We all want to impress our loved ones with our erudite composition, but in trying to do so, we may encourage enough reasons to abandon the book. How’s that you ask? Picture if you will a loving spouse making an offer to read your material and provide some “editing” help. Next, picture a spouse reading that last love or murder scene. You got the picture? The first question they will want to ask is, “Where did you learn how to do that?” The “that” is the specific action that is going on in the love or murder scene.
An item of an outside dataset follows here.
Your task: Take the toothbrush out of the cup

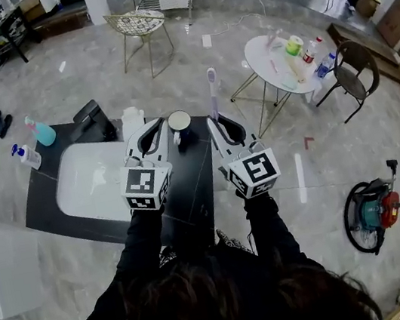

Very few spouses or family members are qualified to give you feedback on your writing. They know you and will probably offer an opinion at some point that the writing sounds nothing like you. The downside when that happens is that you will naturally be discouraged and possibly quit the work entirely. To avoid all this mess, go to critique groups for input. If you don’t know where to find a critique group, here’s a link for a resource to help locate a critique group. https://thewritelife.com/find-a-critique-partner/ My final word on using a spouse or family member for critique work. Just don’t.
Mistake three – Failure to read several books in the genre in which you are writing.
This one baffles me a lot. I think almost every successful writer has repeated the mantra, “If you don’t read, you can’t write.” I guess I’m extending this thought to include not just reading for reading’s sake but specifically targeting books in your genre to read. The best way is to find the leading authors in the genre and read as many of their books as you can. The result will be an excellent knowledge of the kind of writing that sells. How can that be a bad thing?
Mistake four – Failure to finish the first draft in a timely fashion.
There are many reasons for this. Maybe the writing is just too hard. Perhaps the plot is too thin, or maybe the writer is off querying agents or publishers. Whatever the reason, an unfinished book is one that has no value. Finishing in a timely fashion is necessary so that the continuity of plot and characters are maintained. I have heard some excuses for not getting to the end of the first draft in a timely fashion. Most boil down to an underlying fear of getting the thing done.
It is understandable because the question after the first draft could be, “Now what?” There is plenty to do after the first draft, and the objective of every writer should be to get the first draft done as soon as is comfortably possible. The significant risk in not completing the draft is it will never get done.
Mistake Five – Not taking time to study the writing craft.
No matter how many books an author writes, there are still elements of the craft to learn. For a new author, it is especially important to learn to use the basics. The show/don’t tell aspects of plot, characterizations, and dialog techniques skills one learns. There is no such thing as a born author. If very successful authors still take time to hone their skills in writing, what makes a novice think they are above learning?
The only thing I can think of is a misguided belief that this writing gig is an easy thing to do, and there is no need to make it too complicated. Well, nothing is further from the truth. Writing is a soul busting way to express oneself, and the best way of doing it is to do it right. It is a saying that one cannot consider themselves a writer until they have written at least a million words. Think about that. Would you rather write a million highly crafted words or a million miserable ones? Study is the difference.